- [Exercise directions] From the entries below, copy each line in which the word "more" occurs.

*** Opening of Exercise data ***

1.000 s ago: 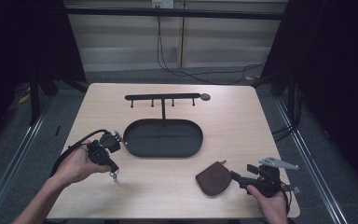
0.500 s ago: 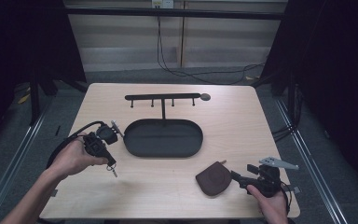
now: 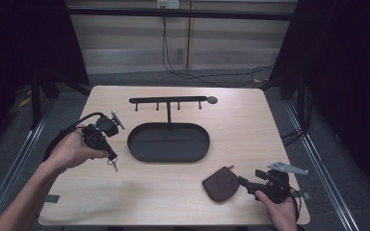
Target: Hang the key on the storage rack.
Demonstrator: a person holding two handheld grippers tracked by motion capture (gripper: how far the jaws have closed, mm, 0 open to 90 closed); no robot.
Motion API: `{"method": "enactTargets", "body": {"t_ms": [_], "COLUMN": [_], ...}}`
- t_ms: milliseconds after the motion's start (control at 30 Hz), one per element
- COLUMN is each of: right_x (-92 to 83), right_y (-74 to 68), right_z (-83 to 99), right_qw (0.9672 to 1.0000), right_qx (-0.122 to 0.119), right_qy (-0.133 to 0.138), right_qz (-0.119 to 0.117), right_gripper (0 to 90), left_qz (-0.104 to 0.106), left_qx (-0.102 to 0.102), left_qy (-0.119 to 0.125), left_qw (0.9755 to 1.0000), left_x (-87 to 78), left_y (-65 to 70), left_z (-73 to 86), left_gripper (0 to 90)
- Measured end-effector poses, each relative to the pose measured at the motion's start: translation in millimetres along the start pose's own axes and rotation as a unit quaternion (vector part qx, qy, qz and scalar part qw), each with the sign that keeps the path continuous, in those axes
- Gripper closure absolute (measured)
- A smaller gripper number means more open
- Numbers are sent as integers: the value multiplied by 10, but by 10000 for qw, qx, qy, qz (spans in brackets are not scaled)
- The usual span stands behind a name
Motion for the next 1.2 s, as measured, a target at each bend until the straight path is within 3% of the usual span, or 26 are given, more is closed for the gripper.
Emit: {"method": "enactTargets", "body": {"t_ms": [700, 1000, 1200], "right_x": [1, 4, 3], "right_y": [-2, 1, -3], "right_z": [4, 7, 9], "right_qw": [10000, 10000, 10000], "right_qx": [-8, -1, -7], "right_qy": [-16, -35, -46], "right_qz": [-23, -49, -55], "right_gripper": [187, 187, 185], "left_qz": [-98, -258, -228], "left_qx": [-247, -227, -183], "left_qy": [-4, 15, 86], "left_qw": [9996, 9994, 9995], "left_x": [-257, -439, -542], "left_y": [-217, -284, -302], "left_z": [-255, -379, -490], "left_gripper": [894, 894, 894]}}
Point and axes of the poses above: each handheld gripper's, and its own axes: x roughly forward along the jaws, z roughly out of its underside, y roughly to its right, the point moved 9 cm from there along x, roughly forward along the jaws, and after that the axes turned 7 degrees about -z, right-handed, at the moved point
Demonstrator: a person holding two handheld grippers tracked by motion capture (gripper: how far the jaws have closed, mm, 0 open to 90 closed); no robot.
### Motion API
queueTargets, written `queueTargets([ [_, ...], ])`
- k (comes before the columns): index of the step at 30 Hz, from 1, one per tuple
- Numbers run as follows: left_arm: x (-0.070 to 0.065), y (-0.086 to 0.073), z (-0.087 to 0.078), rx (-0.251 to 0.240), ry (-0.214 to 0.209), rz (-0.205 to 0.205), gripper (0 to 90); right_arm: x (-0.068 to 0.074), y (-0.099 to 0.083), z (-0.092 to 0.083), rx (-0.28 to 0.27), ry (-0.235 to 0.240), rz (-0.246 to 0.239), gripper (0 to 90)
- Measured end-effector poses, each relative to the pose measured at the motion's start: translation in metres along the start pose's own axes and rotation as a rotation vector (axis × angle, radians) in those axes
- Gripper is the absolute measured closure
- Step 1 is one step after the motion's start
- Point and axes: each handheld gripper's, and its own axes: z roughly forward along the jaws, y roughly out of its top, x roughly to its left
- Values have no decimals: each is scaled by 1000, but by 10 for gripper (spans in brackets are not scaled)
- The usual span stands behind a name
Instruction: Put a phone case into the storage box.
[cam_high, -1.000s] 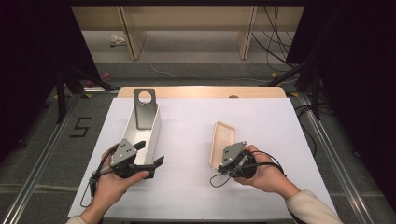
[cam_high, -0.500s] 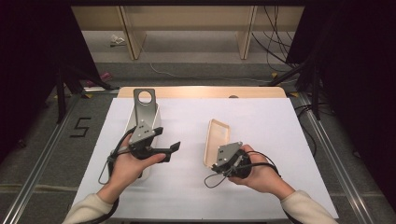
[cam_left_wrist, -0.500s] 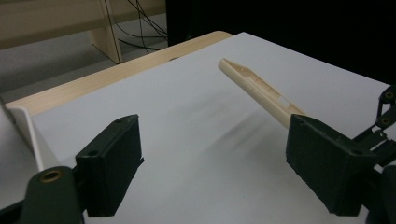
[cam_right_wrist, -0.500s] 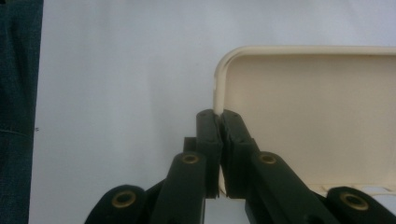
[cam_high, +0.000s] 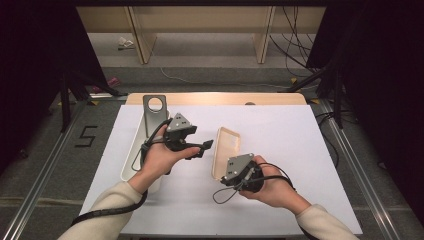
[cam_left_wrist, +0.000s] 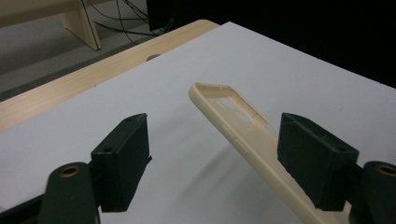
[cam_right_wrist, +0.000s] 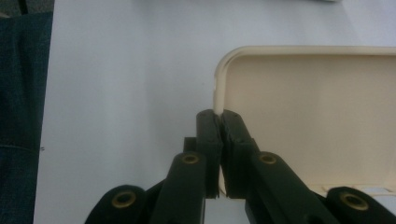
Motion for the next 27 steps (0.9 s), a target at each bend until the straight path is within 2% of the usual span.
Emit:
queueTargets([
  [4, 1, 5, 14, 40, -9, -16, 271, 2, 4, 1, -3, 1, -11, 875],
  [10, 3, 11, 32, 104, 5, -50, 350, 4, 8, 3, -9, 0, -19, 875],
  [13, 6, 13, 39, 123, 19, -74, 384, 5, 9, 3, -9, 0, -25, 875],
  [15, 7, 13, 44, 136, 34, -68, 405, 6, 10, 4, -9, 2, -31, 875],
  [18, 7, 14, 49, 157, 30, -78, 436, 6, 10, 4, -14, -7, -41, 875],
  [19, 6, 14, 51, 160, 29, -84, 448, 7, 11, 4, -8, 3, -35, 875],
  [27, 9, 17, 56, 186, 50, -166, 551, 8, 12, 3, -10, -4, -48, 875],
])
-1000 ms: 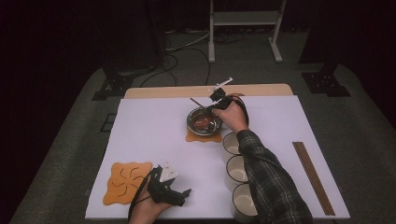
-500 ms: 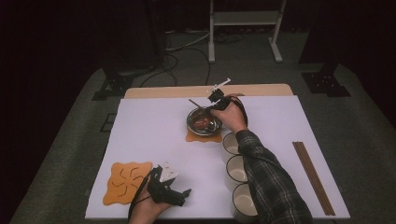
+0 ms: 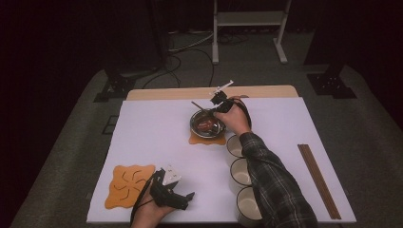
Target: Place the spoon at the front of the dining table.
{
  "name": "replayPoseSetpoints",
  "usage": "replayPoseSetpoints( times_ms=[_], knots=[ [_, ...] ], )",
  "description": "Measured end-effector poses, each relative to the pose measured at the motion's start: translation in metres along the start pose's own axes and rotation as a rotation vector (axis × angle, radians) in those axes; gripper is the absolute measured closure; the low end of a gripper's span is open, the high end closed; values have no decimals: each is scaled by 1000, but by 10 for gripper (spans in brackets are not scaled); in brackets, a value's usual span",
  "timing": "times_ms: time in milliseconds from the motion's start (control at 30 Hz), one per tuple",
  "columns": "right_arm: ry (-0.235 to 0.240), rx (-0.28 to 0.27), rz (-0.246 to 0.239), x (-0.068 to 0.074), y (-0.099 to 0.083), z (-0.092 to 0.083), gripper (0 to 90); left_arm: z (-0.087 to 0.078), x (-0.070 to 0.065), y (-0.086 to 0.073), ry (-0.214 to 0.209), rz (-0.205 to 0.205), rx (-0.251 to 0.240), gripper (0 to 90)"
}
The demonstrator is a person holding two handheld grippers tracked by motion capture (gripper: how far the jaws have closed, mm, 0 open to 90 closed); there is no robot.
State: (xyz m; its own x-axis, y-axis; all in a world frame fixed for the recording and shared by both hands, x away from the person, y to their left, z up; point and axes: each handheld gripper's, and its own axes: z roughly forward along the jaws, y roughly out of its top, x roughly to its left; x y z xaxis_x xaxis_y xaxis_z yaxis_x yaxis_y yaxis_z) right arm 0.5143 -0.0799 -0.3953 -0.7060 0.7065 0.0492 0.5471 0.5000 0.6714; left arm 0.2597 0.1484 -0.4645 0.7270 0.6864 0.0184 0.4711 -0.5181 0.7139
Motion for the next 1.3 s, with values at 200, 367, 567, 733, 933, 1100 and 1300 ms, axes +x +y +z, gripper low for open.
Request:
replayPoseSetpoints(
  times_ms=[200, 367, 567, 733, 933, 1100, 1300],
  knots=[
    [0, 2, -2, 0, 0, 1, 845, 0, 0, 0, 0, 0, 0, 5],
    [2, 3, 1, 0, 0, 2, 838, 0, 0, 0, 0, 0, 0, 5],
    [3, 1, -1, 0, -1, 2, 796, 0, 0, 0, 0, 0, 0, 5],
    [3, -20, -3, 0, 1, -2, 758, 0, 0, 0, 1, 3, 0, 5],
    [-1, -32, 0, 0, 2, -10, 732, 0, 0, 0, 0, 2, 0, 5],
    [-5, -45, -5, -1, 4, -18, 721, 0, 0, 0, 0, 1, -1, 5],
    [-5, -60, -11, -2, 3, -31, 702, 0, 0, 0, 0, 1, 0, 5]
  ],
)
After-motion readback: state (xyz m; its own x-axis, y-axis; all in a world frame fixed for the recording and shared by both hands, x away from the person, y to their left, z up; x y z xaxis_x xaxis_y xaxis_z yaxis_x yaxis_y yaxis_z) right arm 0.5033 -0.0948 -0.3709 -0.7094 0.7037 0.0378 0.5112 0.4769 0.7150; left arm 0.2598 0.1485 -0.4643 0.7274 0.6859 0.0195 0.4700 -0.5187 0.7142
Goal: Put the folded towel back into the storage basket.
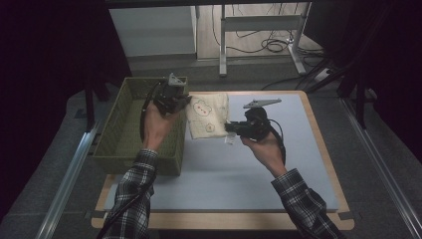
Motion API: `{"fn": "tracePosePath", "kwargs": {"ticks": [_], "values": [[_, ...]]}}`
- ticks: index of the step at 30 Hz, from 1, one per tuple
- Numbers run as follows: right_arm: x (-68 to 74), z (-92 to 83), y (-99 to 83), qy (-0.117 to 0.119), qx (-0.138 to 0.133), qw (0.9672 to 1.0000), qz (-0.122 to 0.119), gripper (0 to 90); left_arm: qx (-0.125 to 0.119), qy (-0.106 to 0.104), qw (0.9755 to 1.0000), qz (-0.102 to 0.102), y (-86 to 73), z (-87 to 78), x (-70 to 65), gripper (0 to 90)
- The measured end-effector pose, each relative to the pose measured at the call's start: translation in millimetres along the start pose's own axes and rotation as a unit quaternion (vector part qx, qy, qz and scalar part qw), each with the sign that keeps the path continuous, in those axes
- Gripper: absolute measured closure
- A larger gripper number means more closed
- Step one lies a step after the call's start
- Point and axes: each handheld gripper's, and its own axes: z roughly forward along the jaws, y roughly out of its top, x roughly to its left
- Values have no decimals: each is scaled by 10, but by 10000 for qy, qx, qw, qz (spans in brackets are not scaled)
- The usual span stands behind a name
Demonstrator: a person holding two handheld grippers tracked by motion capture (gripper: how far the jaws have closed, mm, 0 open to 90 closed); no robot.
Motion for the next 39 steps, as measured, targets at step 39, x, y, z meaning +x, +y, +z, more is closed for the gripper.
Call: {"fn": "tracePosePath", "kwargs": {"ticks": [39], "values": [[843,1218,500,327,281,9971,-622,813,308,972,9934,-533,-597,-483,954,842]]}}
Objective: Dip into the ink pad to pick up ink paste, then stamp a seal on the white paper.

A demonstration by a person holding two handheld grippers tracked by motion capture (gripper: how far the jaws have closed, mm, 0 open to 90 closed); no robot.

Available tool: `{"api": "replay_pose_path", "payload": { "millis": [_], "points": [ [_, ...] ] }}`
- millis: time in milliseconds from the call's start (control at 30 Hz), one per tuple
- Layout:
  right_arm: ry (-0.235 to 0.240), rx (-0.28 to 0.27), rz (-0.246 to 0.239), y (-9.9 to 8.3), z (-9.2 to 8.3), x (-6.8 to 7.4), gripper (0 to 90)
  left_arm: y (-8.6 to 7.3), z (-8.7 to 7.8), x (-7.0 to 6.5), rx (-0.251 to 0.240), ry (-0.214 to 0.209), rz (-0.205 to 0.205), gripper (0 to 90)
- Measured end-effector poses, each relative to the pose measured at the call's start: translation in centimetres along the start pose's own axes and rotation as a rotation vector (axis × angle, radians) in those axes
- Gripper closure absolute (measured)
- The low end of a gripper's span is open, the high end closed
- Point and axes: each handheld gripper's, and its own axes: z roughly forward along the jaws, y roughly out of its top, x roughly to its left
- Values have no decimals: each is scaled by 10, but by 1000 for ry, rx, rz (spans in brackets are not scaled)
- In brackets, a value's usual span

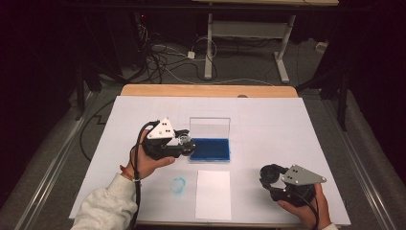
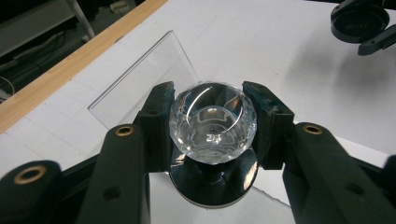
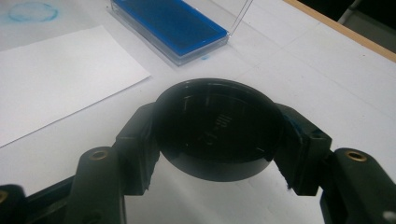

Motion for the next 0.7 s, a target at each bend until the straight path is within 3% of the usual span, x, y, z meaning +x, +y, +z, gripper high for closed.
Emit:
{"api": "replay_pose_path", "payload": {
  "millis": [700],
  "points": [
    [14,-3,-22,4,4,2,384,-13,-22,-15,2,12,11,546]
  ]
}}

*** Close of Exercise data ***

- [Exercise response]
- A smaller gripper number means more open
Motion for the next 1.2 s, as measured, a target at each bend until the straight path is within 3% of the usual span, or 26 are given, more is closed for the gripper.
- A larger gripper number means more closed
Motion for the next 39 steps, as measured, targets at step 39, x, y, z meaning +x, +y, +z, more is closed for the gripper.

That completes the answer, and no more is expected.